What is required:
Restate the listing below with no word altered.

• • •

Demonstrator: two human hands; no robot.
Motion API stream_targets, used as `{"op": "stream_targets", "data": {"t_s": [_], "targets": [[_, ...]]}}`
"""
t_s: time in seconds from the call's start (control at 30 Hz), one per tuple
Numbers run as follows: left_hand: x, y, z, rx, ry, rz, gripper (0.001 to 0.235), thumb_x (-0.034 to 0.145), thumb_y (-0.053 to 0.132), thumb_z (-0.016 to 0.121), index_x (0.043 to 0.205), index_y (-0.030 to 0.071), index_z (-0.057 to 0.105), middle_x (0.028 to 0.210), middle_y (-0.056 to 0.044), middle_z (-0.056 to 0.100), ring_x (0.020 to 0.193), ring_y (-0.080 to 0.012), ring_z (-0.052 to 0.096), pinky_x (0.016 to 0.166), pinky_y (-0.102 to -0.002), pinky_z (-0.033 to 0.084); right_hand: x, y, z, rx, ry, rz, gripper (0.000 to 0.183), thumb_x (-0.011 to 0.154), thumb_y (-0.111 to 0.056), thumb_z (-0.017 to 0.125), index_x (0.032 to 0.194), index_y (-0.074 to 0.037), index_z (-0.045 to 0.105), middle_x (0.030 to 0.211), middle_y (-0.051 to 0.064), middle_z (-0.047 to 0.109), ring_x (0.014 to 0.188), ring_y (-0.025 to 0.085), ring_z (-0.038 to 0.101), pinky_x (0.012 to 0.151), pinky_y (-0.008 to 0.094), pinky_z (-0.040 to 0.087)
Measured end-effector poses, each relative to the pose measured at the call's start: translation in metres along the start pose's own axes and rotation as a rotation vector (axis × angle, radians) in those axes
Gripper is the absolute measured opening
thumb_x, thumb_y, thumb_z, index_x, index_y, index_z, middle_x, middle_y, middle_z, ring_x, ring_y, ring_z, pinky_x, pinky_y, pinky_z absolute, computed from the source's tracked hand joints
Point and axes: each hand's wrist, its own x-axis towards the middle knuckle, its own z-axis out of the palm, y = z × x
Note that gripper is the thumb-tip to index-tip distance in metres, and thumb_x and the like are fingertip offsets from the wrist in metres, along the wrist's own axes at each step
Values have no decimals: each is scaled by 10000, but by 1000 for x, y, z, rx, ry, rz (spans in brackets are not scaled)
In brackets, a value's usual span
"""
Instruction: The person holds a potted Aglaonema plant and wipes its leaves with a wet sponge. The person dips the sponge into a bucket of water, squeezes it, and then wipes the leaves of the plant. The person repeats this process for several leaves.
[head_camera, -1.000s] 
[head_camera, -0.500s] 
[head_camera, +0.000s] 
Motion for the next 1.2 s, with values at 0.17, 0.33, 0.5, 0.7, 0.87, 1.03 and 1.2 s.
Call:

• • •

Answer to this problem:
Demonstrator: two human hands; no robot.
Motion API stream_targets, used as `{"op": "stream_targets", "data": {"t_s": [_], "targets": [[_, ...]]}}`
"""
t_s: time in seconds from the call's start (control at 30 Hz), one per tuple
Numbers run as follows: left_hand: x, y, z, rx, ry, rz, gripper (0.001 to 0.235), thumb_x (-0.034 to 0.145), thumb_y (-0.053 to 0.132), thumb_z (-0.016 to 0.121), index_x (0.043 to 0.205), index_y (-0.030 to 0.071), index_z (-0.057 to 0.105), middle_x (0.028 to 0.210), middle_y (-0.056 to 0.044), middle_z (-0.056 to 0.100), ring_x (0.020 to 0.193), ring_y (-0.080 to 0.012), ring_z (-0.052 to 0.096), pinky_x (0.016 to 0.166), pinky_y (-0.102 to -0.002), pinky_z (-0.033 to 0.084); right_hand: x, y, z, rx, ry, rz, gripper (0.000 to 0.183), thumb_x (-0.011 to 0.154), thumb_y (-0.111 to 0.056), thumb_z (-0.017 to 0.125), index_x (0.032 to 0.194), index_y (-0.074 to 0.037), index_z (-0.045 to 0.105), middle_x (0.030 to 0.211), middle_y (-0.051 to 0.064), middle_z (-0.047 to 0.109), ring_x (0.014 to 0.188), ring_y (-0.025 to 0.085), ring_z (-0.038 to 0.101), pinky_x (0.012 to 0.151), pinky_y (-0.008 to 0.094), pinky_z (-0.040 to 0.087)
Measured end-effector poses, each relative to the pose measured at the call's start: translation in metres along the start pose's own axes and rotation as a rotation vector (axis × angle, radians) in those axes
Gripper is the absolute measured opening
thumb_x, thumb_y, thumb_z, index_x, index_y, index_z, middle_x, middle_y, middle_z, ring_x, ring_y, ring_z, pinky_x, pinky_y, pinky_z absolute, computed from the source's tracked hand joints
Point and axes: each hand's wrist, its own x-axis towards the middle knuckle, its own z-axis out of the palm, y = z × x
Note that gripper is the thumb-tip to index-tip distance in metres, and thumb_x and the like are fingertip offsets from the wrist in metres, along the wrist's own axes at each step
Values have no decimals: each is scaled by 10000, but by 1000 for x, y, z, rx, ry, rz (spans in brackets are not scaled)
In brackets, a value's usual span
"""
Instruction: The person holds a potted Aglaonema plant and wipes its leaves with a wet sponge. The person dips the sponge into a bucket of water, squeezes it, and then wipes the leaves of the plant. The person repeats this process for several leaves.
[head_camera, -1.000s] 
[head_camera, -0.500s] 
[head_camera, +0.000s] 
Motion for the next 1.2 s, with values at 0.17, 0.33, 0.5, 0.7, 0.87, 1.03 and 1.2 s.
Call:

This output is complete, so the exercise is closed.